Turi et Teresa sont frère et soeur, ils vivent dans une petite île et leur père est pêcheur. Turi a quatorze ans mais il travaille déjà et de ce fait a mûri plus vite que les garçons de son âge. Discret et réservé, maigre et maladroit, Turi doit bientôt faire face à l'épreuve suprême : participer avec son père à la pêche au thon, la mattanza. Le rite s'accomplit un matin. L'aube pointe à peine quand Turi prend la mer avec son père et les autres pêcheurs de thon.
Teresa a dix ans et voudrait partir à la pêche comme son frère. Les péripéties qui amènent Turi à s'insérer dans le monde adulte représentent un vrai bouleversement dans l'existence de Teresa. Avec l'été, sa vie va changer aussi. Devenue serveuse dans le petit bar du port où son père attend l'heure de poser les filets, elle fait la connaissance de Margherita, une jeune touriste de treize ans.

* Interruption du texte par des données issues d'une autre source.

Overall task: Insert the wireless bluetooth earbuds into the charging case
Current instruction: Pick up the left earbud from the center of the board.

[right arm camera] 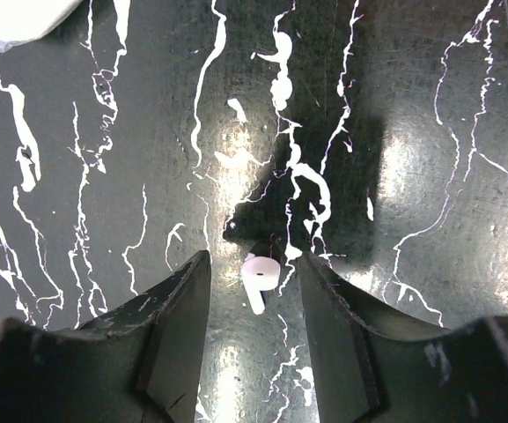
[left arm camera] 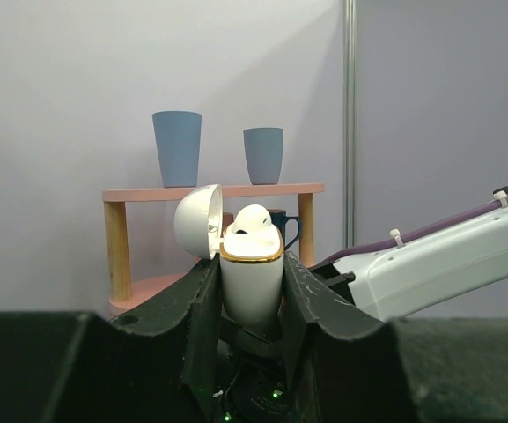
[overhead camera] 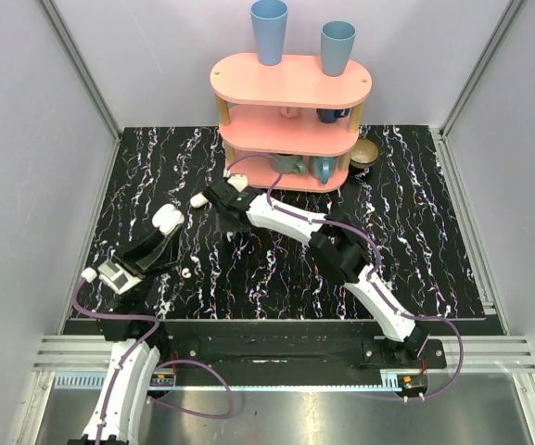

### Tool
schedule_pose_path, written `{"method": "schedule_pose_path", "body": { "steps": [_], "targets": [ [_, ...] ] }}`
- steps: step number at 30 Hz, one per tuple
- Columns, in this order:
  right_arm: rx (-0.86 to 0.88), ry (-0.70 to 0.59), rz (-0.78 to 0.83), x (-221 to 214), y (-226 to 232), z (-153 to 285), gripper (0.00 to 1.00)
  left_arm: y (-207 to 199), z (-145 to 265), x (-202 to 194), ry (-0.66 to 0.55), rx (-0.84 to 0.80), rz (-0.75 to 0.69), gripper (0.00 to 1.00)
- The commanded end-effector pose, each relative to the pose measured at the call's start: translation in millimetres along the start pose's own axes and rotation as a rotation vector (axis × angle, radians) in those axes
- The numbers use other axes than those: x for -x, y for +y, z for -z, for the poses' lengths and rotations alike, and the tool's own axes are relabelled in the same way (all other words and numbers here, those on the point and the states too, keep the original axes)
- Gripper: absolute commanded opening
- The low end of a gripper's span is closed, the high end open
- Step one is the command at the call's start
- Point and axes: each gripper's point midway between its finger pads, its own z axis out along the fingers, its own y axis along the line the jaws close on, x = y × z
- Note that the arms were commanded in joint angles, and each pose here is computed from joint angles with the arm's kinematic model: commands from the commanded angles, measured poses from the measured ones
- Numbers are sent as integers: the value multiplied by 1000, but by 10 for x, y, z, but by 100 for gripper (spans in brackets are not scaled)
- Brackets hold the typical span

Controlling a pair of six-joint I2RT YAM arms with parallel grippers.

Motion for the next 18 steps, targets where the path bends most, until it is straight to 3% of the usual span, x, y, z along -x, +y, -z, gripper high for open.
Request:
{"method": "schedule_pose_path", "body": {
  "steps": [1, 18],
  "targets": [
    [7, -12, -11, 13, 103, 19, 52, 75, 205, -286, 41, 40, 9, 0],
    [-5, -7, -1, -62, 105, -8, 47, 90, 208, -294, 44, 48, 8, 0]
  ]
}}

Un scénario qui superpose deux sujets d'ampleur dans le même sein, et la mise en scène demeure belle, émouvante, donnant au film une qualité exceptionnelle et une inspiration puissante.
Un décor de carte postale et une histoire d’amour fraternel mis à l’épreuve du passage à l’âge adulte. Les deux sujets sont traités de manière équivalente par la réalisatrice qui s’attache autant au côté esthétique qu’au côté émouvant de son film. On passe un très beau moment.